Activity:
For the entries below, copy exactly the line that contains "65: (113, 266, 0.41)" through the line that contains "27: (311, 186, 0.46)", both ends included, and exclude all pictures.

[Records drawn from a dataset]
..............................

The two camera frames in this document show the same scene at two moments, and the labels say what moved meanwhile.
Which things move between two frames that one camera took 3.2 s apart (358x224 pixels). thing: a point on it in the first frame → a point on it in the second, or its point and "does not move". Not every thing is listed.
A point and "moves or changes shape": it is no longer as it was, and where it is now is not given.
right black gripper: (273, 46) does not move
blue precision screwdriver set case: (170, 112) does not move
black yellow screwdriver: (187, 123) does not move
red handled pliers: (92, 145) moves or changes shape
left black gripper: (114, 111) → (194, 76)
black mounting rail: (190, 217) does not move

..............................

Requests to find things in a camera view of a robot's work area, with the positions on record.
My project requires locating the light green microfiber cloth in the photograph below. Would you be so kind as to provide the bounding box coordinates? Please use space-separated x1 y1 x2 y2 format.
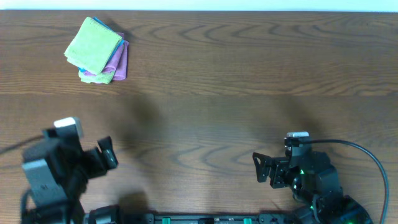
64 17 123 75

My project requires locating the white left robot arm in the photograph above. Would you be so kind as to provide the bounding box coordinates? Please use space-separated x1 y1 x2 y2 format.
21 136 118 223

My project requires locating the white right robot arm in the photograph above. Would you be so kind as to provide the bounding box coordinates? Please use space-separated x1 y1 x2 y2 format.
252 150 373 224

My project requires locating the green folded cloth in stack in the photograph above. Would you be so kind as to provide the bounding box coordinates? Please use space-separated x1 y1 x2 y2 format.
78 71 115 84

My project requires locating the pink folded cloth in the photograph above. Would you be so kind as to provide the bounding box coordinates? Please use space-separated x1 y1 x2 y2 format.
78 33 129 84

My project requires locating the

..............................

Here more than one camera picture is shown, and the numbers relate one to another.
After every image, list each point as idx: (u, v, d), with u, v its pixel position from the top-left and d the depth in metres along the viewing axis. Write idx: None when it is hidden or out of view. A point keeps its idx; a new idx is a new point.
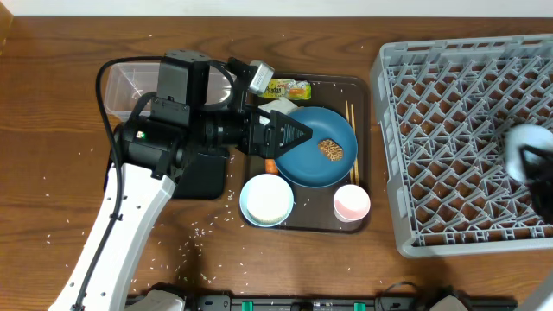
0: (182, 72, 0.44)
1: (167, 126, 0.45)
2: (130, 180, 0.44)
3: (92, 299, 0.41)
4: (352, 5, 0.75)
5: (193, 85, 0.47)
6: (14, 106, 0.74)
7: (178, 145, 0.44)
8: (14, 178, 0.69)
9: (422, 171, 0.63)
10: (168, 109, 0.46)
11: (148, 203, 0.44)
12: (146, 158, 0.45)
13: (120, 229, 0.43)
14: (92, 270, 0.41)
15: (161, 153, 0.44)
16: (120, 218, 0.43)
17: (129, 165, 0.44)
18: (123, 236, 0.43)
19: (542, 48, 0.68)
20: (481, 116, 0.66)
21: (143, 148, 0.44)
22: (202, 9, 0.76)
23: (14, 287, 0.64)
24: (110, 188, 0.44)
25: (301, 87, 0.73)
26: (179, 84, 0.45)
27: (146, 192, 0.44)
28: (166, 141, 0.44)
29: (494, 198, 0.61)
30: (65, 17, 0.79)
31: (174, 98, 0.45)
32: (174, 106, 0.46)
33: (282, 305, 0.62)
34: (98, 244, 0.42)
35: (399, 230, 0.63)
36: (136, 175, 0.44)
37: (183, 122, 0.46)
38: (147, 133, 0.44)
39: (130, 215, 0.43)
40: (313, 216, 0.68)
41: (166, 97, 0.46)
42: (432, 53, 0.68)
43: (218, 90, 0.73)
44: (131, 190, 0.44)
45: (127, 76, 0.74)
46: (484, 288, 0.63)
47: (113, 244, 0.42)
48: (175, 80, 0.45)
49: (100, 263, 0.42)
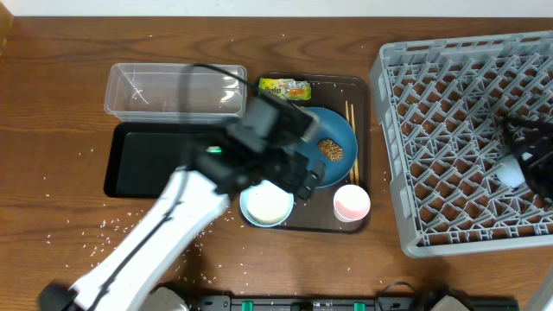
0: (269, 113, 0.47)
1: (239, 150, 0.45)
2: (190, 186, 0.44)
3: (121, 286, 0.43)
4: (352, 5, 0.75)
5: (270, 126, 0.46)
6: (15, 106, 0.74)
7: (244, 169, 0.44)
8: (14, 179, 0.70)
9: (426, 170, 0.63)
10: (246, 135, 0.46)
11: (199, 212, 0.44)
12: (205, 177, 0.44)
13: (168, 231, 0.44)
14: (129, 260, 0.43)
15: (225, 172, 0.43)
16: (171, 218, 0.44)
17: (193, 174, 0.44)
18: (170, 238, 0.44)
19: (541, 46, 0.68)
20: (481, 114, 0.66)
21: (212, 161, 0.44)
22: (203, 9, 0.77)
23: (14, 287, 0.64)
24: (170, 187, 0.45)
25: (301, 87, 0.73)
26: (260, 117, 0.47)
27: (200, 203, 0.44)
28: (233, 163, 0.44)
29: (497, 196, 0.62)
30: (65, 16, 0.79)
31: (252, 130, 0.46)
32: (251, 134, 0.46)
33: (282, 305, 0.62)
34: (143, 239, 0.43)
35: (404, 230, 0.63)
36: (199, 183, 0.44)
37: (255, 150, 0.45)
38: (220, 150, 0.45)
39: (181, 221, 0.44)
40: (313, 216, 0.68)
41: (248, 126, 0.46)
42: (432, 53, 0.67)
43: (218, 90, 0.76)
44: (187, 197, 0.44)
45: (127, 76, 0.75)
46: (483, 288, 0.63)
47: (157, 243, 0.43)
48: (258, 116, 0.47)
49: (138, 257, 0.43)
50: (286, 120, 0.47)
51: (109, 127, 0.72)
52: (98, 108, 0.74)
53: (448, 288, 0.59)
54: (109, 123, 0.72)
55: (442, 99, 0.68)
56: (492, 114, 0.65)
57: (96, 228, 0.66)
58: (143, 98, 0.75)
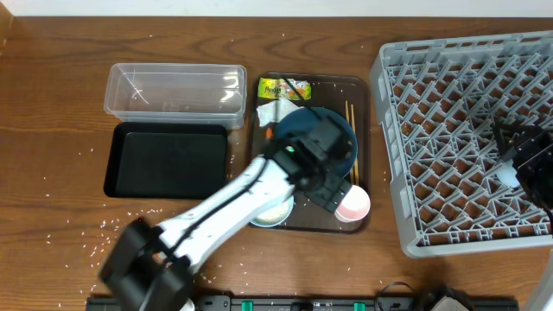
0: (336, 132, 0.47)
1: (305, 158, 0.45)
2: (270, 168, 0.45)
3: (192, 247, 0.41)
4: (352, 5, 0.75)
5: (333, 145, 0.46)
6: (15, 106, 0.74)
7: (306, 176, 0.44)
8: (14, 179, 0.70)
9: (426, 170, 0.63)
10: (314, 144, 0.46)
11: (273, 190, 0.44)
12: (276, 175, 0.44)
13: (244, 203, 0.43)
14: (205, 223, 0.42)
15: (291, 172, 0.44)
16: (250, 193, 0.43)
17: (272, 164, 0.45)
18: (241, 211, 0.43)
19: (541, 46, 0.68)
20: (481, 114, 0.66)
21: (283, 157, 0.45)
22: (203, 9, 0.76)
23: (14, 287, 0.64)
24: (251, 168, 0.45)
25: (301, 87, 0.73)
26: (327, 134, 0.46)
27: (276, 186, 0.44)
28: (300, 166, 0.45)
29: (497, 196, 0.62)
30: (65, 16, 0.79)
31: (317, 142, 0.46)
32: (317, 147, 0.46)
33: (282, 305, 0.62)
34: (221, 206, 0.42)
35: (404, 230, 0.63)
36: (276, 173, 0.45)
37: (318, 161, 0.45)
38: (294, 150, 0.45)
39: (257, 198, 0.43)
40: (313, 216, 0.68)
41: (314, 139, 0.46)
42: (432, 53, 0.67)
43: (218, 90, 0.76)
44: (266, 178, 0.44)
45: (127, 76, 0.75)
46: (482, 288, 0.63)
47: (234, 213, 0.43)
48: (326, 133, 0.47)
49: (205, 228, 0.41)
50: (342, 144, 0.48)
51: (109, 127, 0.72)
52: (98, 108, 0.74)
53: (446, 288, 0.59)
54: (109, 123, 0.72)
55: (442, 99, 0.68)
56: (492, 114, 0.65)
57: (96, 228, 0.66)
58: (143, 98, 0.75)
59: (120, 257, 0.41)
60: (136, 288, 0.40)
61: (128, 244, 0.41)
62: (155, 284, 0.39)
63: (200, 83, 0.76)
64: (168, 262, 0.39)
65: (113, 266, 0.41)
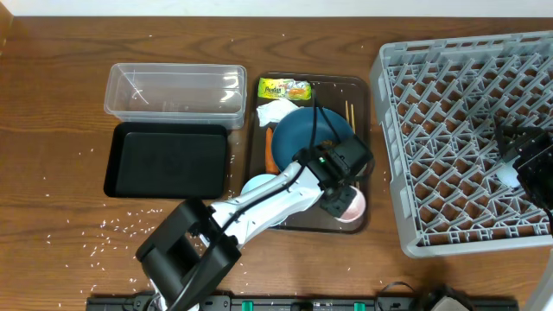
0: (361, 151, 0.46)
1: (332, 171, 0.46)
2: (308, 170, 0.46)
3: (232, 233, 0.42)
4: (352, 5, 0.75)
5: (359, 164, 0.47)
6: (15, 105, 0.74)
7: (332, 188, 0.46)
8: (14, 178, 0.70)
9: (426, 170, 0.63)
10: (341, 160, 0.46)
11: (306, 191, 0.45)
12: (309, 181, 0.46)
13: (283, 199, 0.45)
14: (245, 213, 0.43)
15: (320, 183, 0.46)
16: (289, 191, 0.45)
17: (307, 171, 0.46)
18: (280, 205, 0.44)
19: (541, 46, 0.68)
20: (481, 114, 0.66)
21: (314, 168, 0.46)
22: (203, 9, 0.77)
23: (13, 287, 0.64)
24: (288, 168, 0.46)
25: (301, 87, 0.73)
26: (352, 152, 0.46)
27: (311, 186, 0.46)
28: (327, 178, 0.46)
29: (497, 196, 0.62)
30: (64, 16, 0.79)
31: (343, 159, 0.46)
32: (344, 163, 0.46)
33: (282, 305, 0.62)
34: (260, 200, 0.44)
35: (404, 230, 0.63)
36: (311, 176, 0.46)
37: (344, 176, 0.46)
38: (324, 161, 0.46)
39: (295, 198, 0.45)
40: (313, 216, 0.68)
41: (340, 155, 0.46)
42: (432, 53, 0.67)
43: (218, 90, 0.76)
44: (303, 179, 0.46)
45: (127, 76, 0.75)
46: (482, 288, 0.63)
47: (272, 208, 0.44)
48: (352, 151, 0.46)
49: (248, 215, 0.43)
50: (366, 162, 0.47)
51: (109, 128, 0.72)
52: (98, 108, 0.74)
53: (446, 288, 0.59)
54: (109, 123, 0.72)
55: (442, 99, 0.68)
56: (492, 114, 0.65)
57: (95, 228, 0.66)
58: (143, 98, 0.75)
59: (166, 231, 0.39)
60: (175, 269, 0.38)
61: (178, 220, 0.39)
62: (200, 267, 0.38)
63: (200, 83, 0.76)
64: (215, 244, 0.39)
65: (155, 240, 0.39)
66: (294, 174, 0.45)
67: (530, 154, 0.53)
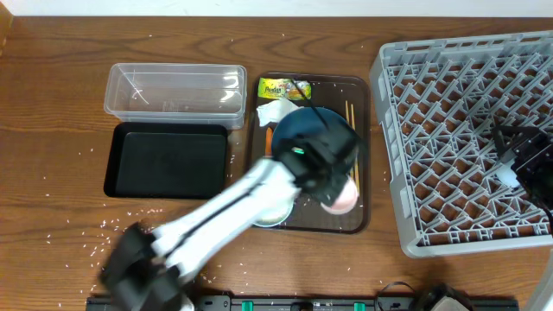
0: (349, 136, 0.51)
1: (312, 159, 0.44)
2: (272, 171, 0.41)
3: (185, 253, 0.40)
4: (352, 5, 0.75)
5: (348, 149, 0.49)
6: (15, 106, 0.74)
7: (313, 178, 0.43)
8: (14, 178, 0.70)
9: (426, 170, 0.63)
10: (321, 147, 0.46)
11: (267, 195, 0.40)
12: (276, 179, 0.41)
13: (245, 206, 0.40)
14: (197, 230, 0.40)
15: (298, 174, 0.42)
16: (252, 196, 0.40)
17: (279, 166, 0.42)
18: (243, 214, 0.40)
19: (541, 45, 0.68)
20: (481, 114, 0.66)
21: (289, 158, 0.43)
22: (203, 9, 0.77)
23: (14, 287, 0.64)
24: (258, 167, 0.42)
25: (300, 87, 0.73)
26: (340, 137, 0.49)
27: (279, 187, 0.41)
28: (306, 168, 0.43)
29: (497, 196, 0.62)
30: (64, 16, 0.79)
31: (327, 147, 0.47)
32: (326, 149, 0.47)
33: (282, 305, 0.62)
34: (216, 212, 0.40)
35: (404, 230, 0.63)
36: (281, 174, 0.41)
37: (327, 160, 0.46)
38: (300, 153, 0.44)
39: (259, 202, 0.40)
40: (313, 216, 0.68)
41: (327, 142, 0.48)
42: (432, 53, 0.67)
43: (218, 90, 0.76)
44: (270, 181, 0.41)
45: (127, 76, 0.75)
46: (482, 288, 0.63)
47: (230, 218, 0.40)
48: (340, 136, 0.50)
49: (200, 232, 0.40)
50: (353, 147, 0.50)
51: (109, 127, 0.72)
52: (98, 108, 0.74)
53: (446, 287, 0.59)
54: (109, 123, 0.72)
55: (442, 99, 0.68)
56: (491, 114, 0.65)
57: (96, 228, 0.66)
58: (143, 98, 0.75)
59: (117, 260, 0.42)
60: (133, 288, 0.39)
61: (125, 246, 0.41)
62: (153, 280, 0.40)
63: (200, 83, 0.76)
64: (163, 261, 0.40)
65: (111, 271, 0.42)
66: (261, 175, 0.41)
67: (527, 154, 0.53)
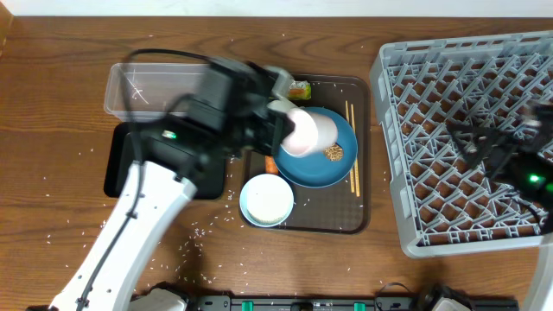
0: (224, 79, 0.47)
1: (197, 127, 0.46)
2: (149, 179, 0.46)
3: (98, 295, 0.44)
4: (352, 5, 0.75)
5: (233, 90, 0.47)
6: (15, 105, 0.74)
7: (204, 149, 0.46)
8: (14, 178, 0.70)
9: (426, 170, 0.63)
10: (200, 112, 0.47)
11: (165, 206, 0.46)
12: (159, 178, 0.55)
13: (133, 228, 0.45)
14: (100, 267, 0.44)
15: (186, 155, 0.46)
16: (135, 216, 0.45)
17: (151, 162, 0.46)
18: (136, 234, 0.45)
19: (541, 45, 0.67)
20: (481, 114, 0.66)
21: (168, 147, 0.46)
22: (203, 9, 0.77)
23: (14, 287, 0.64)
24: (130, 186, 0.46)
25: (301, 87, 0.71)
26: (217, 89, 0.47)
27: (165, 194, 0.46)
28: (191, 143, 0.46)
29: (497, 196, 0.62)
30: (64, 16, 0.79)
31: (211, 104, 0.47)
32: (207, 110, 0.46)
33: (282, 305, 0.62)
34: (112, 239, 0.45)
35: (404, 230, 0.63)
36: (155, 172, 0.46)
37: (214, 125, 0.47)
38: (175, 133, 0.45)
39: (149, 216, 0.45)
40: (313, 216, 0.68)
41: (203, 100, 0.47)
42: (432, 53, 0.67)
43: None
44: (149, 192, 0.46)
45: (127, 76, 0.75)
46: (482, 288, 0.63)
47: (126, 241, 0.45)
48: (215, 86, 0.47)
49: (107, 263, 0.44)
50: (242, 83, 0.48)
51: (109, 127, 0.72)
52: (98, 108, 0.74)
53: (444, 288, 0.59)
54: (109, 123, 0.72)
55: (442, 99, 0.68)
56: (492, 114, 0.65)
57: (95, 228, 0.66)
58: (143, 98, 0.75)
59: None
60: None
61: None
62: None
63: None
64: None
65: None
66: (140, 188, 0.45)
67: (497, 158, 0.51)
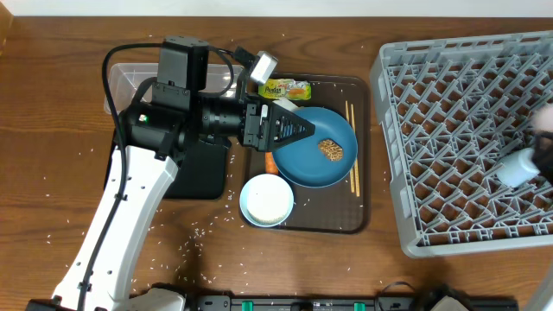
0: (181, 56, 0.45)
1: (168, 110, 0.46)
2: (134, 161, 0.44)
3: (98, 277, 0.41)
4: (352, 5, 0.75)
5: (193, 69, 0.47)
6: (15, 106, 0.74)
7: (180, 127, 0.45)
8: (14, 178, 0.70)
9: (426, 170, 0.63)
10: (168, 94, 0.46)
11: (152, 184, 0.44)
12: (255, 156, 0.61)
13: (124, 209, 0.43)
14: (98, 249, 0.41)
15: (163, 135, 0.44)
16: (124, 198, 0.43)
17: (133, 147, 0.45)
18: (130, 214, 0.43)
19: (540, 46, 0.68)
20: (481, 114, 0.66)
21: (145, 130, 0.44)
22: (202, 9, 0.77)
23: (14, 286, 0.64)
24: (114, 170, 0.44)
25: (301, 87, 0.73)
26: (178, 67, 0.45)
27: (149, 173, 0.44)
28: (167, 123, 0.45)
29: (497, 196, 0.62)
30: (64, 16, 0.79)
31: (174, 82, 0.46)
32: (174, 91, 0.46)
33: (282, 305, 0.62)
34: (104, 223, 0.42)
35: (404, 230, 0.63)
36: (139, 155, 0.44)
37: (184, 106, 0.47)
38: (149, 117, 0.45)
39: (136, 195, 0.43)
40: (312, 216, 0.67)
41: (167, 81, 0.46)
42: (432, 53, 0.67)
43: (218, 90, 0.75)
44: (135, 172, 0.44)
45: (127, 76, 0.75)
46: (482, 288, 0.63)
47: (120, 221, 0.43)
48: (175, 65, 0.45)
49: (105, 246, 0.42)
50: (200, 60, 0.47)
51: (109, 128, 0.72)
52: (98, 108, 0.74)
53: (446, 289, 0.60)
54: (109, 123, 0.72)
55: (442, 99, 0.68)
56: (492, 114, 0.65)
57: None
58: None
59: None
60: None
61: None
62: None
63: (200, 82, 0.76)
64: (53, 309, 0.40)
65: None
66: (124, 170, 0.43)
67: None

..............................

Solution to the exercise:
65: (113, 266, 0.41)
0: (361, 151, 0.46)
1: (332, 171, 0.46)
2: (308, 170, 0.46)
3: (232, 233, 0.42)
4: (352, 5, 0.75)
5: (359, 164, 0.47)
6: (15, 105, 0.74)
7: (332, 188, 0.46)
8: (14, 178, 0.70)
9: (426, 170, 0.63)
10: (341, 160, 0.46)
11: (306, 191, 0.45)
12: (309, 181, 0.46)
13: (283, 199, 0.45)
14: (245, 213, 0.43)
15: (320, 183, 0.46)
16: (289, 191, 0.45)
17: (307, 171, 0.46)
18: (280, 205, 0.44)
19: (541, 46, 0.68)
20: (481, 114, 0.66)
21: (314, 168, 0.46)
22: (203, 9, 0.77)
23: (13, 287, 0.64)
24: (288, 168, 0.46)
25: (301, 87, 0.73)
26: (352, 152, 0.46)
27: (311, 186, 0.46)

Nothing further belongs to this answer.